You see it all in contemporary television, and if you look at it with a scrutinizing eye, you see the ever-popular scene: man forgets anniversary or birthday or valentines day or whatever, and becomes a nervous wreck buying a last-minute present that he hopes will appease the woman. Maybe my chauvinism is showing a little, but I can see that scene in dozens of different dramas and sitcoms and errata- women are being programmed to expect unnecessary amounts of gifts. Women are idols that must be sacrificed unto. Men are stupid, bumbling idiots that have to be reminded of their place: which is to say sacrificing hard-earned money and groveling at the feet of the woman in the hopes that she deigns to grant him the use of her vagina.

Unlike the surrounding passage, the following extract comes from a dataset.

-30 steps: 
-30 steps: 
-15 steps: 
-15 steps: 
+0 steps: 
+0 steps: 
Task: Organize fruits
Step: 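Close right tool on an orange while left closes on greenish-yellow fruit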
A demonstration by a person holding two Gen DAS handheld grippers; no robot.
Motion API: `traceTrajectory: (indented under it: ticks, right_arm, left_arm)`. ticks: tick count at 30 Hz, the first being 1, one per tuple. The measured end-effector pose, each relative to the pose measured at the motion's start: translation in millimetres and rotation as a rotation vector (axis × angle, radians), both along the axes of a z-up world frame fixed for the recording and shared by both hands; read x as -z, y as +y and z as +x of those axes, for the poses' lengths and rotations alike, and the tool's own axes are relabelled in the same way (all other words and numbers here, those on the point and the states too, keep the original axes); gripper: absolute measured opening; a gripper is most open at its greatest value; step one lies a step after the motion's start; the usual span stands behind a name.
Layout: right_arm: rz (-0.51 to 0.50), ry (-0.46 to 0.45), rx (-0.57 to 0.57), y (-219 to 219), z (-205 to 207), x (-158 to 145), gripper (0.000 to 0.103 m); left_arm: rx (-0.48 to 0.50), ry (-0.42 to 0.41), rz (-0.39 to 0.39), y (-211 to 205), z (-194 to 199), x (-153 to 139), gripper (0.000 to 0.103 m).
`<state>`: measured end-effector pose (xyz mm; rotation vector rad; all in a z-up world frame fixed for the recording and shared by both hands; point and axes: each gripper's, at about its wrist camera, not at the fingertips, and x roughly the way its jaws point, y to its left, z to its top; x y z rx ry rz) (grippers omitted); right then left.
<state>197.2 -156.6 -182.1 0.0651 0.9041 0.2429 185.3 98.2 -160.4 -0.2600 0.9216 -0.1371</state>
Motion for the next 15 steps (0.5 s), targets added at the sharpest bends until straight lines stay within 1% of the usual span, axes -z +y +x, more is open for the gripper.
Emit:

There are solutions, though. By not buying into the shallow, materialistic ideas of romance perpetuated by the misandric feminist movement, by not collapsing into complacency and pursuing your girl consistently, by consistently providing attention, affection and appreciation, you can avoid emasculating yourself (and your wallet) for the sake of the almighty vagina. Alternatively, the Japanese have come up with a unique solution: simply abandoning women in totality.

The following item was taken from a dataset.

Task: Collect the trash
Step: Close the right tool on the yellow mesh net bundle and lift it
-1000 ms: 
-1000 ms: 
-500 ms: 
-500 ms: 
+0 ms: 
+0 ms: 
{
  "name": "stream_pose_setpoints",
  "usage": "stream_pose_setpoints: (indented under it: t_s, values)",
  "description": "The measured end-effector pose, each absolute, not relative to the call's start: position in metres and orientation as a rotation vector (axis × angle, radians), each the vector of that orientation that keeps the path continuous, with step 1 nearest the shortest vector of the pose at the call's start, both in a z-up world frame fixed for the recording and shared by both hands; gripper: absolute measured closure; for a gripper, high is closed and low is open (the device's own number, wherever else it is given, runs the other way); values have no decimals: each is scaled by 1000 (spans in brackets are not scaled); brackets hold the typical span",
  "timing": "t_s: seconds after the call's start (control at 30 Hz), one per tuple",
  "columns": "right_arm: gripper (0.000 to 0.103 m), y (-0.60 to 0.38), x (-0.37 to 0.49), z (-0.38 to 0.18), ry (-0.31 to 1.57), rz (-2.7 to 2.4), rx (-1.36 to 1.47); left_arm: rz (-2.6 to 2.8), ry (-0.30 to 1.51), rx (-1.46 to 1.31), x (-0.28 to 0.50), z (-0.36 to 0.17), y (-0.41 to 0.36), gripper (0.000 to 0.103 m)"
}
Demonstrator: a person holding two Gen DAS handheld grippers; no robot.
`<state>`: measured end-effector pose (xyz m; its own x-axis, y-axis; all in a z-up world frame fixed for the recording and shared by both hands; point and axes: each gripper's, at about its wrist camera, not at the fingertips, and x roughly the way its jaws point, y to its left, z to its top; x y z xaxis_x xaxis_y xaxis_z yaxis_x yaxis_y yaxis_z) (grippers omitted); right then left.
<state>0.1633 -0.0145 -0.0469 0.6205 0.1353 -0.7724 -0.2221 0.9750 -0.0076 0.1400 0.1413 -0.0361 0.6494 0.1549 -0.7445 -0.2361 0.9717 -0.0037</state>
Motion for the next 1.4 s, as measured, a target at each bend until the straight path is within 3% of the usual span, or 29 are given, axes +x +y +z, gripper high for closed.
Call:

The guru of the 2-D love movement, Toru Honda, a 40-year-old man with a boyishly round face and puppy-dog eyes, has written half a dozen books advocating the 2-D lifestyle. A few years ago, Honda, a college dropout who worked a succession of jobs at video-game companies, began to use the Internet to urge otaku to stand with pride against good-looking men and women. His site generated enough buzz to earn him a publishing contract, and in 2005 he released a book condemning what he calls “romantic capitalism.” Honda argues that romance was marketed so excessively through B-movies, soap operas and novels during Japan’s economic bubble of the ’80s that it has become a commodity and its true value has been lost; romance is so tainted with social constructs that it can be bought by only good looks and money. According to Honda, somewhere along the way, decent men like himself lost interest in the notion entirely and turned to 2-D. “Pure love is completely gone in the real world,” Honda wrote. “As long as you train your imagination, a 2-D relationship is much more passionate than a 3-D one.” Honda insists that he’s advocating not prurience but a whole new kind of romance. If, as some researchers suggest, romantic love can be broken down into electrical impulses in the brain, then why not train the mind to simulate those signals while looking at an inanimate character?